O filme foi uma das minhas piores experiências dos últimos tempos e olha que ultimamente elas não tem sido poucas. Uma história lenta e chata, personagens fracos que tentam parecer engraçados e um final sem pé nem cabeça, se é que se pode chamar aquilo de final. As pessoas, principalmente uns tais críticos de cinema, dizem que os caras fazem filmes inteligentes, originais e tal, só sei que eu prefiro ser burro a dizer que esse filme tem algo de bom, fala sério, realmente decepcionante.
Fiquei assistindo o filme tentando entender porque tal produção concorria ao Oscar, entre eles na categoria melhor filme. Após conferir o filme só tive certeza de que o Oscar não é pelos melhores do cinema, ali tem coisa e não venha me dizer que tem uma interpretação especifica do filme que só pessoas de ‘intelecto avançado’ compreendem que essa balela não convence. Se o tal ‘intelecto avançado’ sugerir pessoas com algum distúrbio mental aí talvez eu aceite, mas pelo amor de Deus, o filme é horrível.

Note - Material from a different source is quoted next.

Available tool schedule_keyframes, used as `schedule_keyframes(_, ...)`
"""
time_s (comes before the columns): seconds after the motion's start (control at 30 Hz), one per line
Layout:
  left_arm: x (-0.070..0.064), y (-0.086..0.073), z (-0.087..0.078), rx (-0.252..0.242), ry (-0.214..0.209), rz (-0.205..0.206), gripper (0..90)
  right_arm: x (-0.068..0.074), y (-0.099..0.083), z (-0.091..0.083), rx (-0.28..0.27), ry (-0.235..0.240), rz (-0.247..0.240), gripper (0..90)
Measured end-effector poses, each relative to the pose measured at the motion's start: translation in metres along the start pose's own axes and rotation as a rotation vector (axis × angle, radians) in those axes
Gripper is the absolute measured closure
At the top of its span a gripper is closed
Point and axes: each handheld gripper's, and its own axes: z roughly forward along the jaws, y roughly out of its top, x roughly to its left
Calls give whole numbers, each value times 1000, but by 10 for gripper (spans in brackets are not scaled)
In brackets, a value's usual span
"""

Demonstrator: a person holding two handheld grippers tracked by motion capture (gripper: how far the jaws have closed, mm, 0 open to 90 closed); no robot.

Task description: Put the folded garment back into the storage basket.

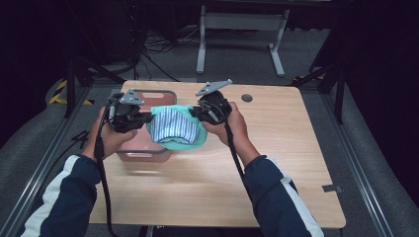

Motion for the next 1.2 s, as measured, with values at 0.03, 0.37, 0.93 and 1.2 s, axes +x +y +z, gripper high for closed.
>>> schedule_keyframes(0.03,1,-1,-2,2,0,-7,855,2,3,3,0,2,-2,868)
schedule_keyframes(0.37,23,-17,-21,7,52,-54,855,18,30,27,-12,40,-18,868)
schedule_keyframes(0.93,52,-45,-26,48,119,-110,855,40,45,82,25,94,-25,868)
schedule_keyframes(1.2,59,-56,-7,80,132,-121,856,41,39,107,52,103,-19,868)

No início do filme eu ainda tinha esperança que fosse sair dali alguma história engraçada, principalmente no momento em que o protagonista descobre sobre o caso de sua mulher com o amigo, mas doce ilusão minha, a história não se desenrola porque os caras acabam matando um dos personagens. Tive paciência e esperei que tudo se resolvesse e quando fui ver o filme tinha acaba, na cena mais sem sentido de todas. Falei comigo mesmo, que porcaria de filme é esse. Quando desliguei já estava exausto e disse que assistiria novamente para dar uma segunda chance ao filme, mas não consegui nem assistir novamente o filme.
As pessoas poderiam pensar que era cisma minha com o filme dos Coen, mas não pois gostei bastante “Queime depois de ler” e “Matadores de Velhinhas”, apenas não conferi, ainda, “Onde os fracos não tem vez”. Acho, concordando com um comentário que li em algum lugar aqui na internet, que os irmãos Joel e Ethan Coen usaram do sucesso dos seus filmes anteriores, sempre originais, e isso é inegável, para fazerem o que bem entendem na tela sabendo que alguns ‘idiotas’ tentando parecer inteligentes diriam que o filme é maravilhoso e achariam alguma explicação absurda, mascarada em intelectualismo, para dizer o quanto o filme tem de especial. Uma coisa eu tenho certeza esse filme não me convence e daria a ele, lá no ‘Pela Arte’, no máximo 2 estrelas. Acho que elenco e produção tentaram fazer um bom filme, mas o roteiro horrível estragou tudo, não gostei.
Em fim era hora de ir pra cama, larguei-me nela revoltado com tal decepção mas torcendo que fosse diferente no dia seguinte. Aos leitores até o próximo dia de “uma vida em filmes”.